Est-ce suffisant pour assurer la protection des données aux États-Unis ? 

T. C. : Selon la CJUE, les clauses sont valables mais elles restent trop faibles en matière de protection des données dans le cadre des activités de renseignements. En droit, il est impossible d’opposer un contrat à une loi. Or, aux États-Unis, la loi FISA (pour Foreign Intelligence Surveillance Act) donne la possibilité aux services de renseignement d’exiger l’accès aux données des entreprises basées sur son sol. Dans cette hypothèse, la société est alors obligée de se plier à la loi américaine, quelles que soient les protections qui auraient pu être définies par des clauses.

D’où la nécessité d’un nouvel accord…

T. C. : Trouver un successeur au Privacy Shield est d’une importance capitale, car les entreprises ont été prises en otage de cette situation. Il y a une énorme pression de la part des sociétés, américaines et européennes, pour obtenir une solution. Cet intérêt mutuel permet d’espérer que les négociations en cours aboutissent rapidement.

La CJUE a invalidé par deux fois des accords avec les États-Unis : le  Safe Harbour en 2015, puis le Privacy Shield en 2020. La vision européenne – très protectrice des données – peut-elle être conciliée avec celle des États-Unis ?

T. C. : La Commission européenne se trouve dans une situation délicate. Elle ne peut pas prendre à nouveau le risque de voir un accord invalidé par la CJUE. Or, des réformes du droit américain sur le volet des renseignements vont être nécessaires pour répondre aux exigences de la CJUE. La Commission va donc avoir la lourde tâche de s’assurer que ces modifications seront effectives pour pouvoir réussir le test de la CJUE.
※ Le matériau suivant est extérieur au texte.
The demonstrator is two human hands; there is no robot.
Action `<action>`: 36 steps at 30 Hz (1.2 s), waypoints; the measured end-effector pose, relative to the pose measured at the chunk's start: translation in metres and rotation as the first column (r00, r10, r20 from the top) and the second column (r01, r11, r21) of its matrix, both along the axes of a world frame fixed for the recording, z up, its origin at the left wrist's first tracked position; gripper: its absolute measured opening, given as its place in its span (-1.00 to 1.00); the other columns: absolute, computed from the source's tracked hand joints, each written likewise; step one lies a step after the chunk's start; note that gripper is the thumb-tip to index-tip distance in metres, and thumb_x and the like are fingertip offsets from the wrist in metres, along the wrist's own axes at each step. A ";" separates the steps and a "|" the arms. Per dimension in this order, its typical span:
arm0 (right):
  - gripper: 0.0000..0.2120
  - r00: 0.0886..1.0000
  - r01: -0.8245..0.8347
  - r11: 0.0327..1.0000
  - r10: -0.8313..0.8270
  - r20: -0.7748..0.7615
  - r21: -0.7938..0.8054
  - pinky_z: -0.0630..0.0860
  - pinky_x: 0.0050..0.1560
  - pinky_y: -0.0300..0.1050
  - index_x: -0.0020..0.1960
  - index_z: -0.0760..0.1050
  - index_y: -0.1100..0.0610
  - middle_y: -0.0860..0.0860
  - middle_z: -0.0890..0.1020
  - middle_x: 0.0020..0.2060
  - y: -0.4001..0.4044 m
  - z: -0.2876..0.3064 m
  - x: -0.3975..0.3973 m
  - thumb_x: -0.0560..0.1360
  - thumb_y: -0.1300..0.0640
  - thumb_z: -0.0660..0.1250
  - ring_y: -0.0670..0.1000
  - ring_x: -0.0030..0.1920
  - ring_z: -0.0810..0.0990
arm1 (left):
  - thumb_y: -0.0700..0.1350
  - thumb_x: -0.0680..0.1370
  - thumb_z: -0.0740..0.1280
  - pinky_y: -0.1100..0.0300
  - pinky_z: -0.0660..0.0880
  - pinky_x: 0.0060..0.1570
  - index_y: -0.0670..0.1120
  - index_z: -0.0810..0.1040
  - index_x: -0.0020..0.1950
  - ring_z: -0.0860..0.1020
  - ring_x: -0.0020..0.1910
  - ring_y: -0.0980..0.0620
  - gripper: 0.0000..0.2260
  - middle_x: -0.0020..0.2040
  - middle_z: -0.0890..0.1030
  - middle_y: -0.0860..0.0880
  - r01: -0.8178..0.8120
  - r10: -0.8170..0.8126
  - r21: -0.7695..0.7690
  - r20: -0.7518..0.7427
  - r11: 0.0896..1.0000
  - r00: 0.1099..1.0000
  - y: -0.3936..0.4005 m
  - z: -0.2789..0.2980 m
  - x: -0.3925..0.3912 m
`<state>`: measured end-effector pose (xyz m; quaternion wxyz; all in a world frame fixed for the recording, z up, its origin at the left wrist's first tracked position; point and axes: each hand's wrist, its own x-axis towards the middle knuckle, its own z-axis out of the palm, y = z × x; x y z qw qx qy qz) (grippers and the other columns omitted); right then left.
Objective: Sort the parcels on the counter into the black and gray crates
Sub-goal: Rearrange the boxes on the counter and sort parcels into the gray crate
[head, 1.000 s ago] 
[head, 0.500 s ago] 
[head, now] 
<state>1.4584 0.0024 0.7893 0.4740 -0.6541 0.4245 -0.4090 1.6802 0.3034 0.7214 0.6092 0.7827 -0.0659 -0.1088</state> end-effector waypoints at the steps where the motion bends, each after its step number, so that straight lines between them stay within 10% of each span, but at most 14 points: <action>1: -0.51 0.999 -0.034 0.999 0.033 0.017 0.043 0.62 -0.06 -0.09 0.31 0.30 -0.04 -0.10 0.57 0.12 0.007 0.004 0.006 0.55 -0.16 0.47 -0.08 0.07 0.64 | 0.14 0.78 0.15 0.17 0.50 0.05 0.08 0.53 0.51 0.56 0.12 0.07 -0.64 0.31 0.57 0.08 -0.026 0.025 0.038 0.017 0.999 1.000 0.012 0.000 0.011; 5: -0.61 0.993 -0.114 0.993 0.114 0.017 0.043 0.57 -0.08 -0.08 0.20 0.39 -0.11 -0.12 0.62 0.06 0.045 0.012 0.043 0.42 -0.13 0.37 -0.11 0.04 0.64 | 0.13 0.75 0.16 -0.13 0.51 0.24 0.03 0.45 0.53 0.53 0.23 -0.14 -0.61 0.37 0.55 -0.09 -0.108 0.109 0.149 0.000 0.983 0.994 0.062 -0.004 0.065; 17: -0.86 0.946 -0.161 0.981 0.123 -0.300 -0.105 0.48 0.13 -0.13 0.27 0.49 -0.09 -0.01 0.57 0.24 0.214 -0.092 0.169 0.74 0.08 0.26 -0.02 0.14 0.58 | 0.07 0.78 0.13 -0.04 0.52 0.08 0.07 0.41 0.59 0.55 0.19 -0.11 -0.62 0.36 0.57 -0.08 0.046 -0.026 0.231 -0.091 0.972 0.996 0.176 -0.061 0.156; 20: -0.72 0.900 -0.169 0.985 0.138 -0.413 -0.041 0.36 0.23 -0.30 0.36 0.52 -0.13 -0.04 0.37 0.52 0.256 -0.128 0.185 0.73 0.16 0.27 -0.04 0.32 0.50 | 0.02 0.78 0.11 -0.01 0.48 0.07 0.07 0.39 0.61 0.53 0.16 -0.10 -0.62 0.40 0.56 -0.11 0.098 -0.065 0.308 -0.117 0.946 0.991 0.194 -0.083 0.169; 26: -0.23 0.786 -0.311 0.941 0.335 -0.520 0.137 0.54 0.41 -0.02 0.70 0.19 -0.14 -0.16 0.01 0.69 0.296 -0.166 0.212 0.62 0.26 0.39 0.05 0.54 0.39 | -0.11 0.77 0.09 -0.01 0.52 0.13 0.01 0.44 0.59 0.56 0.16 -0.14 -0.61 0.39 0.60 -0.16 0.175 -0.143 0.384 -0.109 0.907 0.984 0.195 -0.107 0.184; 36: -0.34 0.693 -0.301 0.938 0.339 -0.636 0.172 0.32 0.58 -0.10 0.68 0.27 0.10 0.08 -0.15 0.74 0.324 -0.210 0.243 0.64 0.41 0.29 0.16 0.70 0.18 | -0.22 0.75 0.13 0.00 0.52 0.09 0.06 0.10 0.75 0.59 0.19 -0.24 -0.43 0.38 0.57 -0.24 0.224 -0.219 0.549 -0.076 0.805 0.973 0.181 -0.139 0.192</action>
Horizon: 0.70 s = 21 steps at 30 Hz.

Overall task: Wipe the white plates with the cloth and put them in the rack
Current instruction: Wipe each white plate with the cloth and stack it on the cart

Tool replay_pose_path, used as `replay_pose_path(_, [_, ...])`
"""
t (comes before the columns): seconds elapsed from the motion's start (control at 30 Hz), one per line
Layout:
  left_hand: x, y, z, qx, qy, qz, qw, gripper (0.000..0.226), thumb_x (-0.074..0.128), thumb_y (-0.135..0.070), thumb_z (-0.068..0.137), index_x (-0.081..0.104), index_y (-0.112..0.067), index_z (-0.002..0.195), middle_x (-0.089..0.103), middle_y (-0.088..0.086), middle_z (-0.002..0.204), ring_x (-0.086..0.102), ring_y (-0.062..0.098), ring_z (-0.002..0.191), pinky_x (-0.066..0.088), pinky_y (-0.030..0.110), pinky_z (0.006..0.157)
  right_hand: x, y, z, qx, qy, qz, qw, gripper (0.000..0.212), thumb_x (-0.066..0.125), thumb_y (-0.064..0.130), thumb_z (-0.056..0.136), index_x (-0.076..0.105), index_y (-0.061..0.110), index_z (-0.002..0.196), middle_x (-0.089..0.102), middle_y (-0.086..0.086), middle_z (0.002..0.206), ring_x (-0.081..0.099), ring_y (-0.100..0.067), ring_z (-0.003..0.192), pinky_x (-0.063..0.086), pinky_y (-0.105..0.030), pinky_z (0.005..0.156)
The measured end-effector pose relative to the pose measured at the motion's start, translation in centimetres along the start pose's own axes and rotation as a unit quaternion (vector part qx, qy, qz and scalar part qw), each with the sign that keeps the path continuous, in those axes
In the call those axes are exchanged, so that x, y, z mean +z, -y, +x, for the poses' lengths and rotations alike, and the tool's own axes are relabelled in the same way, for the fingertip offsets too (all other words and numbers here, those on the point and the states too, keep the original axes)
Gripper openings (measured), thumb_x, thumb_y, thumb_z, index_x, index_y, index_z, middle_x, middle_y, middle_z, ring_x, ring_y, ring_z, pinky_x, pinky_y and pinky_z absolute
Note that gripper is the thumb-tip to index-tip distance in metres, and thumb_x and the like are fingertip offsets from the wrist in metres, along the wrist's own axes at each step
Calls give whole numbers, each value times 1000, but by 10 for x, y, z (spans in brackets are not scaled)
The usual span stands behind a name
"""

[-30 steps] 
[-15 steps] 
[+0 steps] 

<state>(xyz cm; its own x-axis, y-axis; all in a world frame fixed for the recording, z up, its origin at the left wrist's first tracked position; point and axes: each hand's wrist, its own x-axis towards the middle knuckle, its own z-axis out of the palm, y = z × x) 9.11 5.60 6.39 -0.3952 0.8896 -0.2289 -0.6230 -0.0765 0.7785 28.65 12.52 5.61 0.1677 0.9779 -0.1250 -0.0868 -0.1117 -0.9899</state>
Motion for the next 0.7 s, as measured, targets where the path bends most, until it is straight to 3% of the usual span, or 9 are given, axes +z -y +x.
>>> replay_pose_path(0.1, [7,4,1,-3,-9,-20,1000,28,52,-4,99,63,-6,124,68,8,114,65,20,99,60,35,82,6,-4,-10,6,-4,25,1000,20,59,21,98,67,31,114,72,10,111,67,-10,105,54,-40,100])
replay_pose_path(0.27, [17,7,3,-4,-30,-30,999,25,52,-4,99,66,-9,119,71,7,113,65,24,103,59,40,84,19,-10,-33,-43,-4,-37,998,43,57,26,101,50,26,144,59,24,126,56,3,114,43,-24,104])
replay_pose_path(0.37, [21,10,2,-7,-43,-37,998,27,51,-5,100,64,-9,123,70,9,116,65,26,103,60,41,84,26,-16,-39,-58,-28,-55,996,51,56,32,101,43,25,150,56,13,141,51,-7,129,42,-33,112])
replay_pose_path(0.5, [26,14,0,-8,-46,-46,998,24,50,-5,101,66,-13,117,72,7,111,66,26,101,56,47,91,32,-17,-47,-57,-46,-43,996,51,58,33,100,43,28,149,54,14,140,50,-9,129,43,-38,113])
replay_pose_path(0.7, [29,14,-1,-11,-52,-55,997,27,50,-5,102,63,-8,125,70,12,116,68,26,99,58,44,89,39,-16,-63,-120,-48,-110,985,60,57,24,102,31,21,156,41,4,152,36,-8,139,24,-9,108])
Biographie de Théodore Christakis

Theodore Christakis est un professeur de droit international et européen à l’université de Grenoble. Directeur de recherche au Cross-Border Data Forum, il dirige également la Chaire sur la régulation de l’intelligence artificielle au sein du MIAI (Multidisciplinary Institute on AI). En tant qu’expert international, il a conseillé de nombreux gouvernements et organisations, ainsi que des entreprises privées sur les questions de droit européen et international, de cybersécurité, d’intelligence artificielle ou de protection des données.